A diretora-presidente da TVE Brasil, Beth Carmona, explicou, em entrevista gravada, que as emissoras públicas de televisão brasileiras são uma alternativa às emissoras comerciais. Segundo ela, o que existe hoje são canais com intuito educativo funcionando com a idéia de TV pública: ‘sem dúvida nenhuma esse trabalho acumulado está sendo levado em conta. E nós já estamos trabalhando num primeiro momento através da estrutura dos canais ligados ao governo federal, como é o caso da TVE Brasil, e a partir daí provavelmente vamos ampliar (a rede)’, contou.

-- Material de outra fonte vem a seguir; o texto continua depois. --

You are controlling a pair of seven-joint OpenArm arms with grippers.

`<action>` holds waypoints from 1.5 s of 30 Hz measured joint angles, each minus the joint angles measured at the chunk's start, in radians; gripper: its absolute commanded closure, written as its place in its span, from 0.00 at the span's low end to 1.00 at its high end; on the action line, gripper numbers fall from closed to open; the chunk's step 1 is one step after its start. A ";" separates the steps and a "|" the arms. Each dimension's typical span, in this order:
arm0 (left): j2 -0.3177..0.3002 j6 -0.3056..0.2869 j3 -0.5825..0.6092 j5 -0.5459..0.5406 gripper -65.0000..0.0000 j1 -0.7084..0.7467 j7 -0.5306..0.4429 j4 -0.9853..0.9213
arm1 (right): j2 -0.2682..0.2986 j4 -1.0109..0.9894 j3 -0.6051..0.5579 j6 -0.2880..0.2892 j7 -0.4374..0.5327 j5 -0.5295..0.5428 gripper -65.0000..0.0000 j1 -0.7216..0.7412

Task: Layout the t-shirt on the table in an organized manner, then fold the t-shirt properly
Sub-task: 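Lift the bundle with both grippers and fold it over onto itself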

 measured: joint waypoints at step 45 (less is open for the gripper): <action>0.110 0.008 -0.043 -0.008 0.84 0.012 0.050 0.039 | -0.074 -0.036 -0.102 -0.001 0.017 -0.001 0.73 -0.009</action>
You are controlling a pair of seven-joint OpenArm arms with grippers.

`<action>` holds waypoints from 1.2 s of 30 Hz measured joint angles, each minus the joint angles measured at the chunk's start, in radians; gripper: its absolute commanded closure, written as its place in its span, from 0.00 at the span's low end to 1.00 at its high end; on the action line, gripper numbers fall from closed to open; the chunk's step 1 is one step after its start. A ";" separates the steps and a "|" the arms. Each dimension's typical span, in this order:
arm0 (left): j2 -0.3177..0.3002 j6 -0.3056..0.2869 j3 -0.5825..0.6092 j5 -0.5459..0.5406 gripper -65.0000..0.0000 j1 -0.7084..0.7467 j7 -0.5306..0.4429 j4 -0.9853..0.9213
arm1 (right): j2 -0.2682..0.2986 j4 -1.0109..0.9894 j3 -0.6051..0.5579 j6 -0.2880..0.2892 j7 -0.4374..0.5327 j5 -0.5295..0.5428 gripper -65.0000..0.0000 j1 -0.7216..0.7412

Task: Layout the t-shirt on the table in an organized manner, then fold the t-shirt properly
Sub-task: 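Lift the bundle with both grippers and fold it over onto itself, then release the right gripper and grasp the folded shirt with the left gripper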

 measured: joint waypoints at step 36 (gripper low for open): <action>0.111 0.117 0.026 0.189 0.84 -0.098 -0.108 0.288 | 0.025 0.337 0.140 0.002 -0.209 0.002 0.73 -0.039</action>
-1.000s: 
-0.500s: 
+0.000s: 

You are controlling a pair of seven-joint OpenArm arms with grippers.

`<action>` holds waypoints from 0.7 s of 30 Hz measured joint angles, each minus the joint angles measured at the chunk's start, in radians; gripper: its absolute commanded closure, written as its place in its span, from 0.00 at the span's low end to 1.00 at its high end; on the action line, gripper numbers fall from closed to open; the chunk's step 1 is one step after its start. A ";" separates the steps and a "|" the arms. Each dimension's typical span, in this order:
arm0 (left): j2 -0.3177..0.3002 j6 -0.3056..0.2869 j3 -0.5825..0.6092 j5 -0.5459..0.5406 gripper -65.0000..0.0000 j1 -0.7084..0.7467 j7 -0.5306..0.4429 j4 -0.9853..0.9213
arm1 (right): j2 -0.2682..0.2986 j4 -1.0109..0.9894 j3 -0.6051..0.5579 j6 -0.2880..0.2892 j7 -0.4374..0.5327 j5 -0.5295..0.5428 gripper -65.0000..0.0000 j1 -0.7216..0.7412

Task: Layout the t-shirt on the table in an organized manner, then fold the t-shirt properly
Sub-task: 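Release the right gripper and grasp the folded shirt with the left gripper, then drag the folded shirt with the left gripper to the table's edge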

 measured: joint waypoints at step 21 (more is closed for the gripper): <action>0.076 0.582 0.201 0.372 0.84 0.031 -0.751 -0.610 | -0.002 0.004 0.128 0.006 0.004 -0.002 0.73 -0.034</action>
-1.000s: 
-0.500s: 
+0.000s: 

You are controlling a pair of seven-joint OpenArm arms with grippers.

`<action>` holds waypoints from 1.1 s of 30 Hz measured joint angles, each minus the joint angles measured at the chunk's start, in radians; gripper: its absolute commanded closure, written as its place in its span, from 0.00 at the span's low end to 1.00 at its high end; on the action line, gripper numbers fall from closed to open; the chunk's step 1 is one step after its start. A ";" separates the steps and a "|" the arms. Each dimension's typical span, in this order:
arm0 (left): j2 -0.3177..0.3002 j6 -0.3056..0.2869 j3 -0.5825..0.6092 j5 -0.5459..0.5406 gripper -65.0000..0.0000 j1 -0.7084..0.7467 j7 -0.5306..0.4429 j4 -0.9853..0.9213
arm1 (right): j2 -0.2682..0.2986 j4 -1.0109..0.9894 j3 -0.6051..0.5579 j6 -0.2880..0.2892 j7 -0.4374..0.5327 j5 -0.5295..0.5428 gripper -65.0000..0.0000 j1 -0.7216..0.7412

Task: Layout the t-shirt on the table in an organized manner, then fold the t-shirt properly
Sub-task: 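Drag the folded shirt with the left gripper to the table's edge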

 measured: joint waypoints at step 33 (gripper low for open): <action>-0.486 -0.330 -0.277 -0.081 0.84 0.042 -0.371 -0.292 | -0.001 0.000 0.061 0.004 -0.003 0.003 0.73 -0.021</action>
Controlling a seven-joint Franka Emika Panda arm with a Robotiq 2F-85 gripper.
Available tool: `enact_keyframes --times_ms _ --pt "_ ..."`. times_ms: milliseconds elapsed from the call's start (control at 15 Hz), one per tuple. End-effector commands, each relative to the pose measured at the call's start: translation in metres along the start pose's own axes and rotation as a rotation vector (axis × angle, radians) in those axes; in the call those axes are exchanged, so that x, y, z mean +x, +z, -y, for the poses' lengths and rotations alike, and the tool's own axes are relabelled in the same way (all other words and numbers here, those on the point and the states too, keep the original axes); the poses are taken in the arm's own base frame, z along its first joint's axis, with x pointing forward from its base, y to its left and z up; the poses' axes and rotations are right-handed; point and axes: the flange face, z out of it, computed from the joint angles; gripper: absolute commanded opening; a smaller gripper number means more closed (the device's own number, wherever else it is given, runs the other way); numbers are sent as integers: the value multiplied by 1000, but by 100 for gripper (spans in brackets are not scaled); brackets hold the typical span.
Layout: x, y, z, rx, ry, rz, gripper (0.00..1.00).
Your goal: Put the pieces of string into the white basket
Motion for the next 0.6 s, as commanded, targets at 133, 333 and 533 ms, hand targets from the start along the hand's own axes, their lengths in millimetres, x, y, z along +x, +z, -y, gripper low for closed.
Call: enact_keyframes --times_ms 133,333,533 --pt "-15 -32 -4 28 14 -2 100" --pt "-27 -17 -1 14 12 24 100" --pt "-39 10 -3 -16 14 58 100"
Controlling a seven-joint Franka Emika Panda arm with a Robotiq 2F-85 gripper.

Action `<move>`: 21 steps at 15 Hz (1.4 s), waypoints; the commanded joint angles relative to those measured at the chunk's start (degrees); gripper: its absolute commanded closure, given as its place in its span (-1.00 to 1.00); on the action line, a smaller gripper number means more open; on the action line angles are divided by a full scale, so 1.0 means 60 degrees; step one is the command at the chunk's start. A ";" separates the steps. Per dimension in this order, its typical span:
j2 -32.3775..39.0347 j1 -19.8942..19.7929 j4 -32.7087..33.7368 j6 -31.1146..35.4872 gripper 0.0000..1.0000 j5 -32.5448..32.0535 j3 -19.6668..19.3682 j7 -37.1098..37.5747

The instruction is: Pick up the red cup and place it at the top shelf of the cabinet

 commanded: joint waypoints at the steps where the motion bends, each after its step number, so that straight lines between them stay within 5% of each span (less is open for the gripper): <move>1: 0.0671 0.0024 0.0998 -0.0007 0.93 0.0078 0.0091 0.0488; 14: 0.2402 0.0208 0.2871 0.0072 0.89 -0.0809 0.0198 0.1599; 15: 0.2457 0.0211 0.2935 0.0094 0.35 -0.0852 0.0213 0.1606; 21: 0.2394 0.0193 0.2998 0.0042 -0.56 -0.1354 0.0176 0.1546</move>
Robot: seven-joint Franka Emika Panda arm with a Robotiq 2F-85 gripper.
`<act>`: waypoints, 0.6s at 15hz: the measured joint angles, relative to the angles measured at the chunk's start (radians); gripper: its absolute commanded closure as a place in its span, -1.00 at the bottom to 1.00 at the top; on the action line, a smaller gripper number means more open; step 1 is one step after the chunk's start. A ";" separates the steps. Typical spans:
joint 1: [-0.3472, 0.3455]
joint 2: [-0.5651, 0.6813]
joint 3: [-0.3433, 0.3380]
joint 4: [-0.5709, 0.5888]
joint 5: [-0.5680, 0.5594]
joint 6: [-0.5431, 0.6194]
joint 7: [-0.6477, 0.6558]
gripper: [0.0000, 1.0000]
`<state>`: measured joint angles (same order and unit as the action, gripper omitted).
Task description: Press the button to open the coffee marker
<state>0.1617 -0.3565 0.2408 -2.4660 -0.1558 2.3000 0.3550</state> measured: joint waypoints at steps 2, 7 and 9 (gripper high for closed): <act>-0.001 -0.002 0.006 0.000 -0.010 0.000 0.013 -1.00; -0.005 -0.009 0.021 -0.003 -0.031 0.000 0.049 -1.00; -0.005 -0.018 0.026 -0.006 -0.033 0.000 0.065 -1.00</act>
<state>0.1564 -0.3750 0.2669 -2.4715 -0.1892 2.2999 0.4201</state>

Orlando Senna, secretário de Audiovisual do ministério da Cultura, disse que a integração de emissoras que não estão ligadas diretamente ao poder federal é uma questão muito complexa, mas que é necessário encontrar caminhos para conectá-las. Para ele, o fato de ser difícil não quer dizer que seja impossível: ‘depende apenas de inteligência, racionalidade, um pouco de criatividade e a boa vontade de todos’, explicou.
Do estúdio da TVE, no Rio, Dines apresentou Gilberto Gil, que é ministro desde 2003, e lhe deu as boas vindas. Começou falando do Fórum que estava começando em Brasília, mas que já vem sendo debatido há alguns meses. ‘Pela primeira vez o governo antecede uma medida sua com um debate. Como é que o debate vai poder influir na Rede pública?’, questionou Dines.
Gil afirmou que espera que o debate influencie na medida em apresente questões próprias da área de radiodifusão. ‘O Fórum vem se realizando desde setembro e reunindo dirigentes, técnicos da área de TV pública e radiodifusão, universidades, parlamentares, ONGs, secretários de Cultura dos vários estados – porque as TVs públicas estão espalhadas pelos estados e municípios – com tarefas de avaliação e identificação de questões, de problemas, de gargalos, de dificuldades, etc. Mas também com prospecção de potenciais, papeis, missões, programação, financiamento, marcos regulatórios’. Gil comentou que este saldo será valioso para qualquer tomada de posição por parte do governo.
O ministro Franklin Martins tem um prazo de 3 meses para apresentar uma proposta da nova rede nacional. Dines perguntou como ele vai unir esse debate com a tomada de decisões que já está enfrentando. Gilberto Gil afirmou que o primeiro processo de captura da opinião geral virá pelas linhas de convergência entre governo e sociedade. Segundo ele, o conceito geral do que deve ser uma TV pública é algo que vem sendo construído dentro do governo e da sociedade, e na medida que em que os temas intrínsecos a ela sejam debatidos, a visão do que é uma TV pública será formada. A partir daí, surgirá um modelo que deve satisfazer a ambos os lados.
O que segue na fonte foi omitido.